Despite some speculation in recent months that Canadian housing markets were in for a frenzied spring, new data from the Canadian Real Estate Association (CREA) shows that both home sales and prices were “mostly unchanged” between February and March 2024.
According to CREA’s data, which came out on Friday, home sales recorded across Canada edged up 0.5% month over month in March, but remained around 10% below the 10-year average for the metric.
Meanwhile, the actual (not seasonally adjusted) number of transactions ended up 1.7% above March 2023’s level. “That was a much smaller gain than those recorded in the previous two months, although a part of that does reflect a mostly inactive market during the Easter long weekend,” CREA noted.
On the price side: the National Composite MLS® Home Price Index dipped nominally, but just 0.3% on a monthly basis.
Canadian Real Estate Association
According to CREA Senior Economist Shaun Cathcart, last month’s figures should be taken with a grain of salt.
“We’ll have to wait for the April data to really understand how buyers are responding to all these new properties for sale, but if you look at last spring as a guide and add to that record population growth in the last year and a central bank that is far more likely to cut this summer than raise like it did last year, it could get interesting,” he said. “Will the story be high interest rates keeping a lot of people on the sidelines this year, or the much expected and anticipated first rate cuts enticing a lot of people back into the market? Probably a bit of both.”
Though the number of newly listed homes slipped by 1.6% between February and March 2024, CREA noted that “weekly tracking” told a different story. And more specifically, the board said that “a bounce in new supply” around the second week of March led to “a burst of sales” by the end of the month and “a jump in listings” by the first week of April.

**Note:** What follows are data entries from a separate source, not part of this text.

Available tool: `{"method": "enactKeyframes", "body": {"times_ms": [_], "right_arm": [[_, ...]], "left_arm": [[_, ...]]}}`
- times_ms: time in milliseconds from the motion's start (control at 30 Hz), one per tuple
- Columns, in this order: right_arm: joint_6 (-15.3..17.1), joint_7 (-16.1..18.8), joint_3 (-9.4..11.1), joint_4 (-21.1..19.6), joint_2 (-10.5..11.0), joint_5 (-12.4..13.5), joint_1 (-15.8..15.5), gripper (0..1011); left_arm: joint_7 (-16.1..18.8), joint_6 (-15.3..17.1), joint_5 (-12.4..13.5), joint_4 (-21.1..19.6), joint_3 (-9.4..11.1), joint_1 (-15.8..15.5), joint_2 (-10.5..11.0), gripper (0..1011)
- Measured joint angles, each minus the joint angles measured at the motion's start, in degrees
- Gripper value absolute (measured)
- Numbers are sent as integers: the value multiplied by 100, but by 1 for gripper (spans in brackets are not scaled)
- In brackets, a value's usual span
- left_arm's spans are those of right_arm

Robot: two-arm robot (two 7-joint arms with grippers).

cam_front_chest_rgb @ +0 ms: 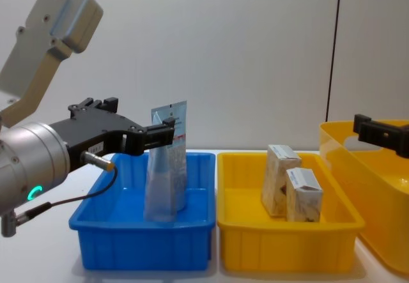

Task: Bimanual collaborative sorting of washing and personal care products

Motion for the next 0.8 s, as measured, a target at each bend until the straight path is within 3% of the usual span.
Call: {"method": "enactKeyframes", "body": {"times_ms": [567,800], "right_arm": [[2,0,0,0,-2,-1,0,1003],[170,-1,-60,3,-17,-66,73,1003]], "left_arm": [[0,0,0,0,0,0,0,1001],[0,0,0,0,0,0,0,1002]]}}
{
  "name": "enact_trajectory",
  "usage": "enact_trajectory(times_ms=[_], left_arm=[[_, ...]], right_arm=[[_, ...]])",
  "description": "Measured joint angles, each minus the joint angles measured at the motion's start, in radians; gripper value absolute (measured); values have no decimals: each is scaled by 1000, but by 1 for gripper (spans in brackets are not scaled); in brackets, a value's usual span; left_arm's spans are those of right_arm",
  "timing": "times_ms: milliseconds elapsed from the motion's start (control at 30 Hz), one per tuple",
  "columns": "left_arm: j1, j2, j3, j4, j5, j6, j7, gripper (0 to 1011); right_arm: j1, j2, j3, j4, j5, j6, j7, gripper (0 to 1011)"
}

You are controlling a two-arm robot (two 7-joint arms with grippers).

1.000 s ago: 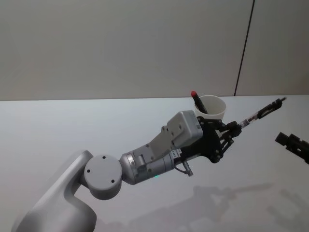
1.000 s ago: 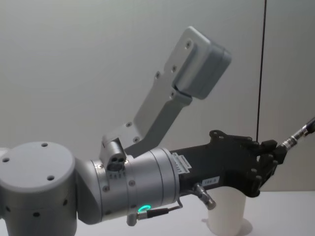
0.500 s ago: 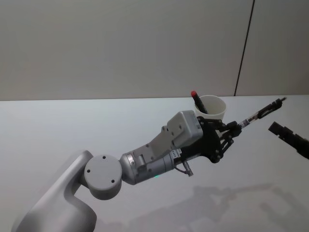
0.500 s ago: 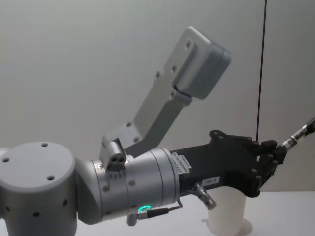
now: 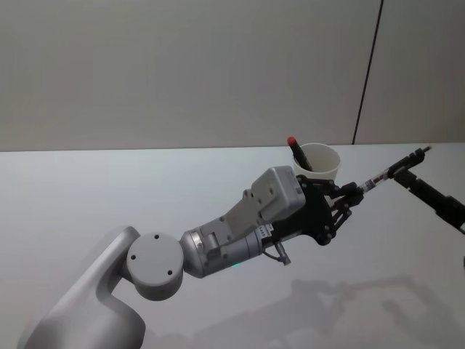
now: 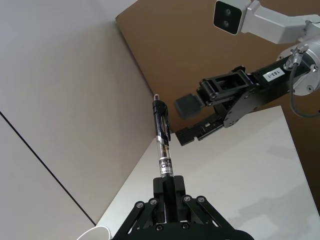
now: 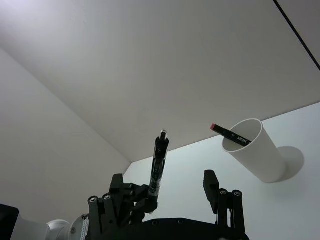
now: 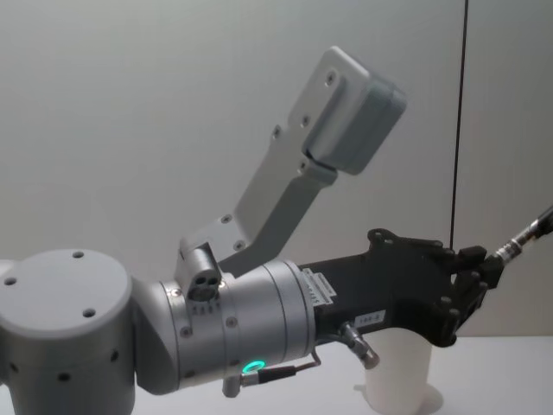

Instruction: Place the pen into the pen holder.

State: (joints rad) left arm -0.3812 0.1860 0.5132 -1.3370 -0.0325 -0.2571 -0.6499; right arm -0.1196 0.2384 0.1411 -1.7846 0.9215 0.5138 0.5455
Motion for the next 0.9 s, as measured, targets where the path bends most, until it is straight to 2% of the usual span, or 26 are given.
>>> enact_trajectory(times_ms=[900], left_arm=[[0,0,0,0,0,0,0,131]], right_arm=[[28,-21,-57,26,65,-68,-86,1001]])
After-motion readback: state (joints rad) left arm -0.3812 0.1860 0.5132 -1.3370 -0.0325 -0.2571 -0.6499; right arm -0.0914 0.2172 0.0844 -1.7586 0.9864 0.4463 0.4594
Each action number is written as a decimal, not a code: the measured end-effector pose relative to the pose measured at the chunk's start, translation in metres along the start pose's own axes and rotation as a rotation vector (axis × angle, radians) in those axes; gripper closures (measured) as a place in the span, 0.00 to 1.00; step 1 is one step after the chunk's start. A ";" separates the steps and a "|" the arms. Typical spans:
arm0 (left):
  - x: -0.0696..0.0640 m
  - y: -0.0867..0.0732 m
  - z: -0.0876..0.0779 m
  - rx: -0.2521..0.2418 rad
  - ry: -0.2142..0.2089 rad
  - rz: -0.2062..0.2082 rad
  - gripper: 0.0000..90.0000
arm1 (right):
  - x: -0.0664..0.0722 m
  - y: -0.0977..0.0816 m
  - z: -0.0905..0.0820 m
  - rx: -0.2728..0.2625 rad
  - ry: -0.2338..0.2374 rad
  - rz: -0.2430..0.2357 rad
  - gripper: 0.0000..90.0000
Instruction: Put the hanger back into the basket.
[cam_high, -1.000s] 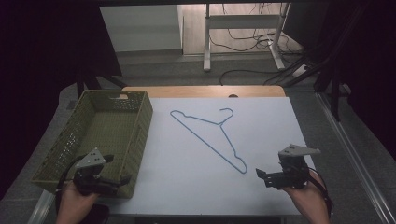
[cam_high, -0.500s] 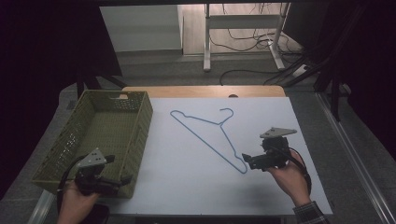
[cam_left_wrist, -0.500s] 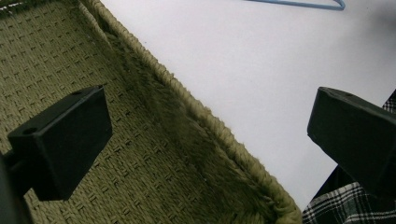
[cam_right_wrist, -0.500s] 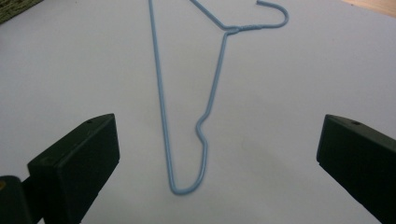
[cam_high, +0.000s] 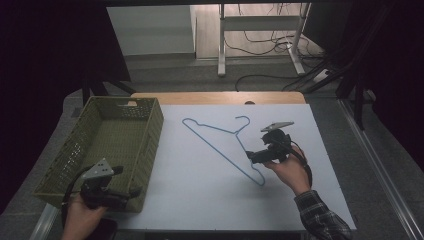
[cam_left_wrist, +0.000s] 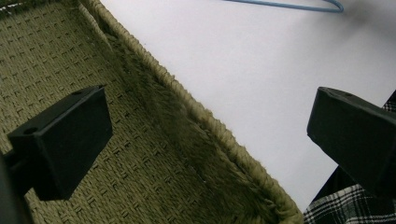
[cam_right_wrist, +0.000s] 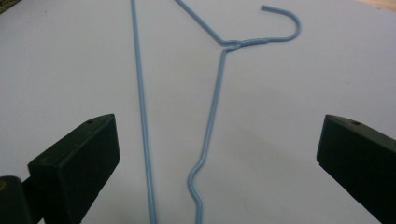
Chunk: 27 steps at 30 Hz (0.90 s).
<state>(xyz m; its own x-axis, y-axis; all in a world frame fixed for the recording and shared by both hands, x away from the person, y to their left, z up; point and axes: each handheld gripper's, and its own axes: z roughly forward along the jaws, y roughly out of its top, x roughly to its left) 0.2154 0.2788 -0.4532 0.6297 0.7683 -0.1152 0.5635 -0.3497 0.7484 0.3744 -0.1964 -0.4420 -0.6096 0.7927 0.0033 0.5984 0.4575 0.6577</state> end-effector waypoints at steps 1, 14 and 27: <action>0.000 0.000 0.000 0.000 0.000 0.000 0.00 | 0.000 0.000 0.000 0.000 0.000 0.000 0.00; 0.001 -0.001 0.000 0.003 0.000 0.001 0.00 | -0.002 0.026 0.048 0.104 -0.008 -0.004 0.10; 0.001 -0.001 0.000 0.003 0.002 0.001 0.01 | -0.005 0.041 0.079 0.174 -0.004 -0.055 0.49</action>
<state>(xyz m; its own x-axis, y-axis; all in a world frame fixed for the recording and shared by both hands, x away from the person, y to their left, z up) 0.2156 0.2797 -0.4536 0.6290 0.7691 -0.1131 0.5648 -0.3521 0.7463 0.4435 -0.1499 -0.4746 -0.6419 0.7662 -0.0319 0.6457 0.5624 0.5165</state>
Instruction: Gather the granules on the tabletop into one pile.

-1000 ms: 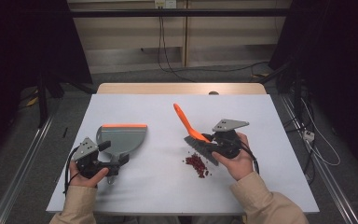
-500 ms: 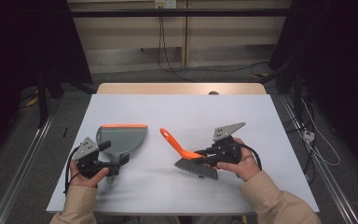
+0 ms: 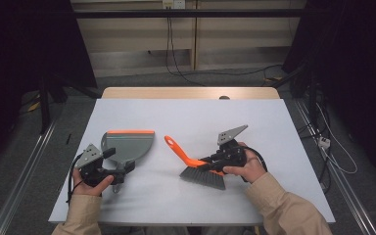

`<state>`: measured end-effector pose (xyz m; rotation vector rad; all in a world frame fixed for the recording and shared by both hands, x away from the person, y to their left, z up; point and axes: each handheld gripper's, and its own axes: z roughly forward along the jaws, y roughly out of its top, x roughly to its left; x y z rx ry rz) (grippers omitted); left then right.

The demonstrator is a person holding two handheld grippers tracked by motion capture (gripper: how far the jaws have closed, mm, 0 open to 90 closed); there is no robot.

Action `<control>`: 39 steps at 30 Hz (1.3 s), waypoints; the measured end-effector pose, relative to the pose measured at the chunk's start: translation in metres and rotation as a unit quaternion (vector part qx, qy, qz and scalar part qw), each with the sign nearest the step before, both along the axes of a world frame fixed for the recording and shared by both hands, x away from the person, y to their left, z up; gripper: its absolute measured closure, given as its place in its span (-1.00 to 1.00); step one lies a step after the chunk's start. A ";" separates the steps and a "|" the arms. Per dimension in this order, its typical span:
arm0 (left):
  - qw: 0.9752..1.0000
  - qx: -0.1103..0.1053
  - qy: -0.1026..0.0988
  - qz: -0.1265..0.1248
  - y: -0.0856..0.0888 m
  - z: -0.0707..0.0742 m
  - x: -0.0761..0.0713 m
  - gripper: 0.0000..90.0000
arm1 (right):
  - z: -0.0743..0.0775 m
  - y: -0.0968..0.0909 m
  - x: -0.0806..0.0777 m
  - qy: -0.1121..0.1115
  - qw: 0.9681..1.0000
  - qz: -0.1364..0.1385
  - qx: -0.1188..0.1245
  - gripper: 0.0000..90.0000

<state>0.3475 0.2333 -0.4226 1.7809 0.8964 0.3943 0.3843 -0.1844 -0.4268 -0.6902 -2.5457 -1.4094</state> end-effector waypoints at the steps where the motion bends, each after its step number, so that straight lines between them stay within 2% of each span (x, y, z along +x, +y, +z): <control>1: 1.000 0.000 0.000 0.000 0.000 0.000 0.000 -0.89 | 0.000 0.000 0.001 -0.003 1.000 0.004 -0.003 0.58; 9: 1.000 0.001 0.000 0.000 0.000 0.000 0.000 -0.89 | 0.006 0.004 0.009 -0.046 0.999 0.008 -0.017 0.58; 15: 1.000 0.001 0.000 0.001 0.000 0.000 0.000 -0.89 | 0.007 0.004 0.013 -0.053 0.998 0.011 -0.018 0.58; 23: 1.000 0.002 -0.001 -0.001 0.000 0.000 0.000 -0.89 | 0.009 0.008 0.016 -0.060 0.998 0.017 -0.007 0.58; 26: 1.000 0.001 0.000 0.000 0.000 0.000 0.000 -0.89 | 0.013 0.007 0.015 -0.062 0.998 0.011 -0.005 0.58; 28: 1.000 0.001 0.000 0.000 0.000 0.000 0.000 -0.89 | 0.016 0.005 0.014 -0.061 0.998 -0.003 0.003 0.58; 31: 1.000 0.003 -0.001 -0.002 0.000 0.000 -0.001 -0.89 | 0.025 -0.002 0.010 -0.064 0.997 -0.040 0.014 0.58; 33: 1.000 0.002 -0.001 -0.001 0.000 0.000 -0.001 -0.89 | 0.032 -0.006 0.006 -0.076 0.994 -0.072 0.009 0.58; 34: 1.000 0.003 -0.001 -0.001 0.000 0.000 -0.001 -0.89 | 0.035 -0.008 0.004 -0.082 0.993 -0.089 -0.002 0.58; 36: 1.000 0.002 -0.002 -0.001 0.000 0.001 -0.001 -0.88 | 0.037 -0.014 0.000 -0.085 0.987 -0.134 -0.021 0.58; 37: 1.000 0.002 -0.002 -0.001 0.000 0.001 -0.001 -0.88 | 0.036 -0.017 -0.002 -0.084 0.983 -0.159 -0.028 0.58; 39: 1.000 0.002 -0.002 -0.002 0.000 0.001 -0.001 -0.89 | 0.035 -0.022 -0.007 -0.094 0.973 -0.203 -0.049 0.58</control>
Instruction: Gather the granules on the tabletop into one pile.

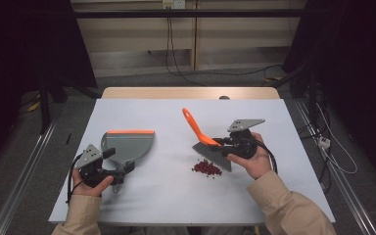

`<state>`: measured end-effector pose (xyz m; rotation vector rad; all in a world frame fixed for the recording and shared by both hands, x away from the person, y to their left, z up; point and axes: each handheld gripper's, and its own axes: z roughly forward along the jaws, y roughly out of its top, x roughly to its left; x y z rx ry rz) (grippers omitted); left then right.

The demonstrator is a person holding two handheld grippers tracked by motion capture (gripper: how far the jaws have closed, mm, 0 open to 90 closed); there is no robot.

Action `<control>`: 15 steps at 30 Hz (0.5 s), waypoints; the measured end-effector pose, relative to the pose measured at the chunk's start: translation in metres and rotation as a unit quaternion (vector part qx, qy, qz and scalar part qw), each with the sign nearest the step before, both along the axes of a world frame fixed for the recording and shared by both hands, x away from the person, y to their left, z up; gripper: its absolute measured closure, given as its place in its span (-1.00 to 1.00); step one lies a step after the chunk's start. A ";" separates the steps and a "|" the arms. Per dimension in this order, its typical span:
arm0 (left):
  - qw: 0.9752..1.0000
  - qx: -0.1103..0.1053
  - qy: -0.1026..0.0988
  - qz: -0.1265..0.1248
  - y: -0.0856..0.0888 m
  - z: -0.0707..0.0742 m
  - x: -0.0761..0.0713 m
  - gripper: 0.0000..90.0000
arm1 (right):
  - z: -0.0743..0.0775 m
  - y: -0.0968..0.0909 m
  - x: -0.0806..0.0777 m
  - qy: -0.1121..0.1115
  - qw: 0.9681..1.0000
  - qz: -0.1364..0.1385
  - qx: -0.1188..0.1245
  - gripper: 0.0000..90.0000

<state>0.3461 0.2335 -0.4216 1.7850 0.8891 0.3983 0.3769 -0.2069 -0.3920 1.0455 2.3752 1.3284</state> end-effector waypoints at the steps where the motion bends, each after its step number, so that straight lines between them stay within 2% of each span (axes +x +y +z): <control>1: 1.000 0.000 0.000 0.000 0.000 0.000 0.000 -0.89 | -0.001 -0.002 -0.003 0.001 1.000 -0.023 -0.003 0.58; 3: 1.000 -0.001 -0.001 0.000 0.000 0.000 0.000 -0.89 | -0.002 -0.004 -0.009 -0.017 0.998 -0.056 -0.027 0.58; 4: 1.000 -0.001 -0.001 0.000 0.000 0.001 0.000 -0.88 | -0.003 -0.003 -0.013 -0.026 0.996 -0.075 -0.041 0.58; 8: 1.000 0.002 -0.002 -0.001 -0.002 0.001 -0.001 -0.89 | -0.013 0.000 -0.021 -0.037 0.989 -0.128 -0.064 0.58; 11: 1.000 0.002 -0.003 0.000 -0.001 0.002 -0.001 -0.88 | -0.024 0.007 -0.024 -0.043 0.985 -0.146 -0.077 0.58; 12: 1.000 0.000 -0.004 0.000 -0.002 0.002 -0.001 -0.89 | -0.026 0.010 -0.025 -0.045 0.986 -0.147 -0.070 0.58; 14: 1.000 0.000 -0.004 0.001 -0.002 0.002 -0.001 -0.88 | -0.027 0.016 -0.025 -0.052 0.984 -0.154 -0.075 0.58; 15: 1.000 0.003 -0.004 0.000 -0.002 0.002 -0.001 -0.89 | -0.027 0.020 -0.024 -0.051 0.985 -0.149 -0.073 0.58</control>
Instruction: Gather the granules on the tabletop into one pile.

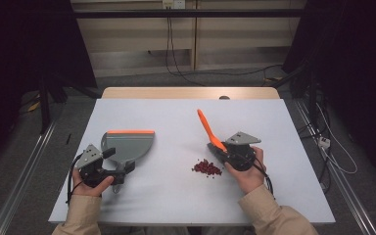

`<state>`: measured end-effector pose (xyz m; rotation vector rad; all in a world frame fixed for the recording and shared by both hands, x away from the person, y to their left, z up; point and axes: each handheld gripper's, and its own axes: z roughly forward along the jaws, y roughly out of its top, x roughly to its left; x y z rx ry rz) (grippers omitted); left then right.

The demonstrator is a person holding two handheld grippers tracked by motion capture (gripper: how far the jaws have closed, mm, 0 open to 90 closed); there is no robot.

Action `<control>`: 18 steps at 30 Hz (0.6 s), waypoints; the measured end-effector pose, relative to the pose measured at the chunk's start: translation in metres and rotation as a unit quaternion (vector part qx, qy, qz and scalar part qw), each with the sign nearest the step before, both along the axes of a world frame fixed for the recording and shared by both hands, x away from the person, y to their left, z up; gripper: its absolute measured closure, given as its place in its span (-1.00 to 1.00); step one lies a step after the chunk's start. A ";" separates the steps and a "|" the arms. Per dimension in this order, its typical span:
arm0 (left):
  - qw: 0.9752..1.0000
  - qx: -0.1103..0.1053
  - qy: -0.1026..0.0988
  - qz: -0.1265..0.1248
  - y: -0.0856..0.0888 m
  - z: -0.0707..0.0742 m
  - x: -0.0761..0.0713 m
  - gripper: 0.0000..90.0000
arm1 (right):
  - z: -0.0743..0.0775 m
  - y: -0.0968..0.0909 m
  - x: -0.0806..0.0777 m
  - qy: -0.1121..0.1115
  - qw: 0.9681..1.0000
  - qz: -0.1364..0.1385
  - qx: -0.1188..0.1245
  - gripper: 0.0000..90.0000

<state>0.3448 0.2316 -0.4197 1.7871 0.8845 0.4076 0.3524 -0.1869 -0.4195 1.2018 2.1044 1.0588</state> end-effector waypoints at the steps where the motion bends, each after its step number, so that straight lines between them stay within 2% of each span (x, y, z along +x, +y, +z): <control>1: 1.000 0.001 0.000 -0.001 0.000 0.000 0.000 -0.89 | -0.001 0.004 0.001 0.000 1.000 0.002 0.001 0.58; 2: 1.000 0.001 0.000 -0.001 0.000 0.000 0.000 -0.89 | 0.000 0.007 0.001 -0.001 1.000 0.001 -0.003 0.58; 6: 1.000 -0.001 0.000 0.000 0.001 0.000 0.000 -0.88 | 0.001 0.019 0.003 -0.002 1.000 0.007 0.017 0.58; 10: 1.000 0.000 -0.001 -0.001 0.002 0.000 -0.001 -0.89 | 0.002 0.028 0.005 -0.016 1.000 0.014 0.007 0.58; 18: 1.000 0.005 0.002 0.000 0.002 0.002 -0.002 -0.88 | 0.017 0.015 0.002 -0.029 0.999 0.010 0.023 0.58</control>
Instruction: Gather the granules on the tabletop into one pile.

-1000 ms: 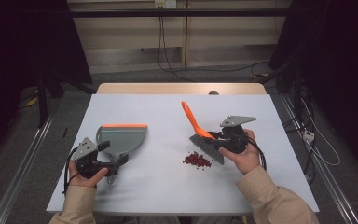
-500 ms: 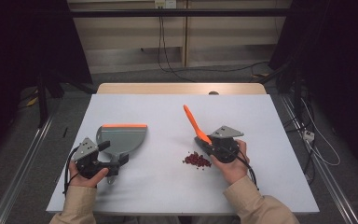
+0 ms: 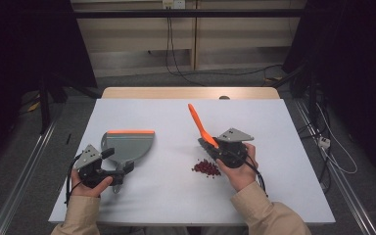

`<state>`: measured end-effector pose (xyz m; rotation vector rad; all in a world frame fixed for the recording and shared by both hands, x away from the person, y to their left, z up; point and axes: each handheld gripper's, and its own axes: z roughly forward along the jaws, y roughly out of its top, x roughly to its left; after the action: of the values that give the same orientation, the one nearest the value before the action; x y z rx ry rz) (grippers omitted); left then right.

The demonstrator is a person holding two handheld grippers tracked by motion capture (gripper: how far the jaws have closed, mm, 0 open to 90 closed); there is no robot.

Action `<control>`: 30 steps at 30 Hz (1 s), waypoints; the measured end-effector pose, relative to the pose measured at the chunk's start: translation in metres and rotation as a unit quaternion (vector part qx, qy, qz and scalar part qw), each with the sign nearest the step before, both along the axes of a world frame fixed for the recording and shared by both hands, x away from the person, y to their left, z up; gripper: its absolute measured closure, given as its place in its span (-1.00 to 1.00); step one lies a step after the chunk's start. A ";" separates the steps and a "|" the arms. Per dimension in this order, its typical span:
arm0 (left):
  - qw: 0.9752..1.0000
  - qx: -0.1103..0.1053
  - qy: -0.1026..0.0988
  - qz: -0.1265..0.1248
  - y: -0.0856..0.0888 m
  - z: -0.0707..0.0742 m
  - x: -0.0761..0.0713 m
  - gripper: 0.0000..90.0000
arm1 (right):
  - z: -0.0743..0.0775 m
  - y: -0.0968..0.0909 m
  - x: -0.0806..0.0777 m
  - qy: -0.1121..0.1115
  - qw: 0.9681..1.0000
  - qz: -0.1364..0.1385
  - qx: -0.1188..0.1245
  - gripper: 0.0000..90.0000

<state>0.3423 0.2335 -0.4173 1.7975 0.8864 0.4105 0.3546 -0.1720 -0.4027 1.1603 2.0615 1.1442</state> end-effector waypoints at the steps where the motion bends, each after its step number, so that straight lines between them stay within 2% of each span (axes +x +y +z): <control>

“With sales edging up and new listings falling in March, the national sales-to-new listings ratio tightened to 57.4%,” CREA also said. “The long-term average for the national sales-to-new listings ratio is 55%. A sales-to-new listings ratio between 45% and 65% is generally consistent with balanced housing market conditions, with readings above and below this range indicating sellers’ and buyers’ markets respectively.”
Canadian Real Estate Association
CREA also released its updated forecast for home sales activity and average home prices on Friday, and according to that, interest rates will continue to dictate the way Canadian housing markets move in 2024 and 2025.
“Many Canadian housing markets have been quiet since the Bank of Canada’s summer rate hikes last year. Interest rates have been the major factor affecting markets over the last few years, and this is expected to continue to be the case in 2024 and 2025,” the forecast said. “Expectations around the timing of the first rate cut in 2024 seem to have solidified to the second half of the year, and financial markets are currently pricing in about 50 basis points of cuts by the end of 2024.”
CREA’s stance is that markets could already be “gearing up” given the aforementioned “weekly tracking,” and that some 492,083 residential properties are expected to trade hands over the course of 2024.
That figure, which is “mostly unchanged” from CREA’s previous forecast, would mark a 10.5% increase from 2023.
In addition, CREA’s expectation is that national home prices will edge up 4.9% on an annual basis to $710,468 over 2024, while sales will jump 7.8% to 530,494 units in 2025 “as interest rates continue to decline and approach more normal or ‘neutral’ levels.”
In addition, the national average home price is forecasted to increase by 7% from 2024 to $760,120 in 2025.